Lemey evidenzia che «La capacità di stimare i tempi di divergenza dopo aver districato le storie di ricombinazione, che è qualcosa che abbiamo sviluppato in questa collaborazione, può portare a intuizioni sulle origini di molti diversi agenti patogeni virali».

Il team ha scoperto che uno dei tratti più vecchi che SARS-CoV-2 condivide con i suoi parenti è il receptor-binding domain (RBD) collocato sulla proteina Spike, che consente al virus di riconoscere e legarsi ai recettori sulla superficie delle cellule umane, Un altro autore dello studio, David Robertson, MRC-University of Glasgow Centre for Virus Research, spiega che «Questo significa che altri virus in grado di infettare l’uomo circolano nei pipistrelli ferro di cavallo in Cina».

La domanda che si fanno ora gli scienziati è «Questi virus saranno in grado di saltare direttamente dai pipistrelli agli umani o sarà necessaria una specie intermedia per fare il salto?» Secondo Robertson, «Per la er SARS-CoV-2, altri team di ricerca hanno erroneamente proposto che si siano verificati cambiamenti evolutivi chiave nei pangolini. Finora la sequenza RBD della SARS-CoV-2 è stata trovata solo in alcuni virus dei pangolini. Inoltre, l’altra caratteristica chiave ritenuta strumentale alla capacità della SARS-CoV-2 di infettare gli esseri umani – un inserimento del sito di scissione polibasico nella proteina Spike – non è stata ancora vista in un altro parente stretto del virus SARS-CoV-2 . Tuttavia, mentre è possibile che li pangolini  possano aver agito come un ospite intermedio, facilitando la trasmissione di SARS-CoV-2 agli esseri umani, non esistono prove che suggeriscano che l’infezione da pangolini sia un requisito per i virus del pipistrello per passare all’uomo. Invece, la nostra ricerca suggerisce che SARS-CoV-2 probabilmente ha evoluto la capacità di replicarsi nel tratto respiratorio superiore sia dell’uomo che dei pangolini».

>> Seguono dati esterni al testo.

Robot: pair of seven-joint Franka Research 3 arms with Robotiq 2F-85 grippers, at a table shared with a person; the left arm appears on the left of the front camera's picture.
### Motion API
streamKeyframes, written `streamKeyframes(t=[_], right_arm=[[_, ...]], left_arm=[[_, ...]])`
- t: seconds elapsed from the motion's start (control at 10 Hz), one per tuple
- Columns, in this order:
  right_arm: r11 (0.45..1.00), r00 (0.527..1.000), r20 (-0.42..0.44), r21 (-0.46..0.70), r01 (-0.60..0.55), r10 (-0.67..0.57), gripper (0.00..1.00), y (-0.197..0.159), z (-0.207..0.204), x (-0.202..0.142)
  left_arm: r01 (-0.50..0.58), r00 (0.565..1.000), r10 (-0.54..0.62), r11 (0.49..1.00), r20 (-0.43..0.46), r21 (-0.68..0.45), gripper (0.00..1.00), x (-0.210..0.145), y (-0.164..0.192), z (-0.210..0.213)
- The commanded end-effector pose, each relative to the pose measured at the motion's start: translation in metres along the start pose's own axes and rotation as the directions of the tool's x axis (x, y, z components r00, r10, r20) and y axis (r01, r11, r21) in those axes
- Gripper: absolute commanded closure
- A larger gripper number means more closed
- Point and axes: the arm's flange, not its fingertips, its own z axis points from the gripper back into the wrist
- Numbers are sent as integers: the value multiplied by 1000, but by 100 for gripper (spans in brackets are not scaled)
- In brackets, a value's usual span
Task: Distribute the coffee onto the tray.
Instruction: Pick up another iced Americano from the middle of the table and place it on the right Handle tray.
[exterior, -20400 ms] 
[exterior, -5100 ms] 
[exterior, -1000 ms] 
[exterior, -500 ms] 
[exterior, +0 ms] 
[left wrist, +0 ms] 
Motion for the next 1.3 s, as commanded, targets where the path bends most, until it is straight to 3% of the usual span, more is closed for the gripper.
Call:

Il team è convinto che «La prevenzione di future pandemie richiederà un migliore campionamento tra i pipistrelli selvatici e l’implementazione di sistemi di sorveglianza delle malattie umane in grado di identificare nuovi agenti patogeni nell’uomo e rispondere in tempo reale».

Robertson  evidenzia che «La chiave per una sorveglianza di successo è sapere quali virus cercare e dare la priorità a quelli che possono facilmente infettare l’uomo. Avremmo dovuto essere meglio preparati per un secondo virus SARS».

Boni conclude: «Siamo stati in ritardo nel rispondere al focolaio iniziale della SARS-CoV-2, ma questa non sarà la nostra ultima pandemia di coronavirus. Deve essere messo in atto Un sistema di sorveglianza molto più completo e in tempo reale per catturare virus come questo, quando i numeri dei casi sono ancora  a doppia cifra».